Par ailleurs, il apparaît que les moyens soulevés par la société Groupe Polyvalence Immobilier pour fonder sa demande d’arrêt de l’exécution provisoire sont inopérants pour relever de l’examen de l’affaire qui appartient exclusivement à la cour saisie de l’affaire au fond, nécessitant pour ce faire, d’apprécier la force probante des éléments communiqués et d’interpréter les contrats litigieux.
Dans ces conditions, en l’absence de démonstration apportée par la société Groupe Polyvalence Immobilier de conséquences manifestement excessives qui se seraient révélées postérieurement à la décision de première instance, il n’y a lieu pour le conseiller délégué d’examiner le moyen tiré de l’existence de moyens sérieux de réformation ou d’annulation par stricte application des dispositions de l’article 514-3 du code de procédure civile précité qui rend cumulatives les conditions qui y sont visées.
La demande d’arrêt de l’exécution provisoire de la société Groupe Polyvalence Immobilier sera rejetée.
Il n’y a lieu à statuer sur d’autres demandes.
Sur les demandes accessoires
En application de l’article 696 alinéa 1er du code de procédure civile, de principe, les dépens doivent être mis à la charge de la partie perdante.

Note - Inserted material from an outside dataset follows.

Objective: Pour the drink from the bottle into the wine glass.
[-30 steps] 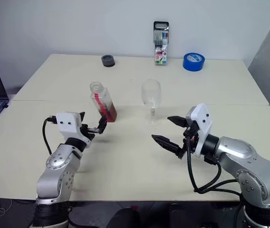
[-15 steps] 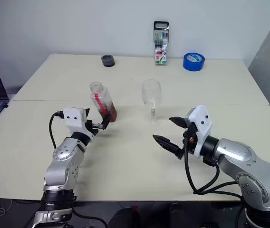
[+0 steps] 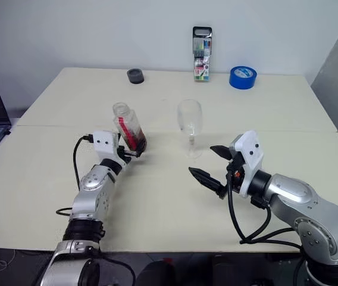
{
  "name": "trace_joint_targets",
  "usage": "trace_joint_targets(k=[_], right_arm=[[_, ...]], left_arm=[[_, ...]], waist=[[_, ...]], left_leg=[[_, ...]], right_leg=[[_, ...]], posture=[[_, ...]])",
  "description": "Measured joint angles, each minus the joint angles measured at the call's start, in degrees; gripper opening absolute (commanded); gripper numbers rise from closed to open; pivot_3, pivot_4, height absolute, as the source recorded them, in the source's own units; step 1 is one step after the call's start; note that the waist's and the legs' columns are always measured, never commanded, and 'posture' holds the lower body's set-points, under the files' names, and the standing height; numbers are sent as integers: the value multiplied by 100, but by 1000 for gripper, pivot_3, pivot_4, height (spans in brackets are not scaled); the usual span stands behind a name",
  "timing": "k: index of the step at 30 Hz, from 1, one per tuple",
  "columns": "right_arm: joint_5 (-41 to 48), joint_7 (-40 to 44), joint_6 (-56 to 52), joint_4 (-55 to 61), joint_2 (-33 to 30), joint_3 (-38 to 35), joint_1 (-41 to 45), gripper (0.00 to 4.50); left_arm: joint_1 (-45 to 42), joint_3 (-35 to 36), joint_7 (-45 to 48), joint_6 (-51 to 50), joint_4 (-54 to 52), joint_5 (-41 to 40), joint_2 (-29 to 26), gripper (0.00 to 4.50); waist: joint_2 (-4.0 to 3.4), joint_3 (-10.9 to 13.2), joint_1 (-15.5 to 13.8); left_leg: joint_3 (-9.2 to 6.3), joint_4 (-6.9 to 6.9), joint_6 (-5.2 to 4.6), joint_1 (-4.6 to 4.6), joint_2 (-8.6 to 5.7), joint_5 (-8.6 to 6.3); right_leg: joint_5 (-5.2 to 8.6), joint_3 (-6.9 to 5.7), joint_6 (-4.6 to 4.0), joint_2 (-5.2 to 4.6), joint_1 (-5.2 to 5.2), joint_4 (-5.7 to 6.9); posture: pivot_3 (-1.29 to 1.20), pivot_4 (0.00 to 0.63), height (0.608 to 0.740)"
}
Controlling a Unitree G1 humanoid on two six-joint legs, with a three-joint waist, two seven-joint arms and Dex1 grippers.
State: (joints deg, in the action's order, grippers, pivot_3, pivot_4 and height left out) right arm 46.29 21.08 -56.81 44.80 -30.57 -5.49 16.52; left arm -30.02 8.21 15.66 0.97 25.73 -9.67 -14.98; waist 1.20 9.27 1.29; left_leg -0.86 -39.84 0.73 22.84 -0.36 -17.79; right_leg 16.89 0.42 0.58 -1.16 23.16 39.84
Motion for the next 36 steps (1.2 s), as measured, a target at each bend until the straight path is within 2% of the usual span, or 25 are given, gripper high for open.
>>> trace_joint_targets(k=[3, 4, 7, 12, 14, 20, 29, 36], right_arm=[[7, -9, 0, -6, -74, -3, 4, 4472], [7, -13, 0, -9, -78, -2, 6, 4499], [21, -51, 0, -11, -81, -12, 13, 4500], [109, -263, 0, -2, -69, -54, -25, 4500], [168, -348, 0, 1, -61, -59, -30, 4500], [203, -658, 15, 15, 22, -56, -144, 4500], [-471, -1152, 421, -4, 255, -24, -151, 4500], [-406, -1109, 690, -2, 485, -103, 48, 4500]], left_arm=[[-300, 0, 9, 268, 462, 52, 2, 4500], [-358, 0, 15, 344, 572, 64, 4, 4315], [-410, 1, 50, 477, 800, 78, 4, 3636], [-405, 9, 140, 559, 985, 69, 9, 2049], [-406, 12, 128, 582, 1005, 73, 9, 1755], [-438, -38, 144, 590, 1033, 181, -40, 1752], [-917, -793, 1143, 625, 1046, 908, -1023, 1752], [-1704, -1098, 1493, 754, 1089, 1278, -1206, 1752]], waist=[[0, 0, 4], [0, 0, 7], [0, 0, 10], [0, 0, 10], [0, 0, 11], [1, 0, 10], [3, 1, 12], [3, 2, 12]], left_leg=[[0, 1, 0, 1, 0, 0], [0, 1, 0, 1, 0, 0], [0, 1, 0, 1, 0, 0], [0, 1, 1, 1, 0, 1], [0, 1, 2, 1, 0, 1], [0, 0, 2, 1, 1, 1], [-1, 0, 5, 6, -1, 3], [-2, 0, 3, 9, -2, 2]], right_leg=[[0, 0, 0, 0, 0, -1], [0, 0, 0, 0, 1, -1], [0, 0, 0, 0, 1, 0], [0, 0, 0, -1, 2, 0], [0, 0, 0, -1, 2, 1], [0, 0, 0, -1, 2, 2], [0, -2, 0, -1, 7, 0], [0, -3, 0, -1, 7, -1]], posture=[[0, 150, 740], [0, 150, 740], [0, 150, 740], [0, 150, 740], [0, 150, 740], [0, 150, 740], [0, 150, 740], [0, 150, 740]])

Et, en application de l’article 700 du même code, le juge condamne la partie tenue aux dépens ou qui perd son procès à payer à l’autre partie, la somme qu’il détermine, au titre des frais exposés et non compris dans les dépens.
En l’espèce, partie perdante, la société Groupe Polyvalence Immobilier devra, par voie de conséquence, supporter les dépens de la présente instance et sera condamnée à payer à la société CCLS CM-CIC Leasing Solutions la somme de 1.500 euros au titre de l’article 700 du code de procédure civile.
PAR CES MOTIFS,
Déclarons irrecevable la demande d’arrêt de l’exécution provisoire par la société Groupe Polyvalence Immobilier ;
Condamnons la société Groupe Polyvalence Immobilier aux dépens ;
Condamnons la société Groupe Polyvalence Immobilier à payer à la société CM-CIC Leasing Solutions la somme de 1.500 euros au titre de l’article 700 du code de procédure civile ;
Rejetons toute demande plus ample ou contraire.
ORDONNANCE rendue par Madame Caroline BIANCONI-DULIN, Conseillère, assistée de Mme Cécilie MARTEL, greffière présente lors de la mise à disposition de l’ordonnance au greffe de la Cour, les parties en ayant été préalablement avisées dans les conditions prévues au deuxième alinéa de l’article 450 du code de procédure civile.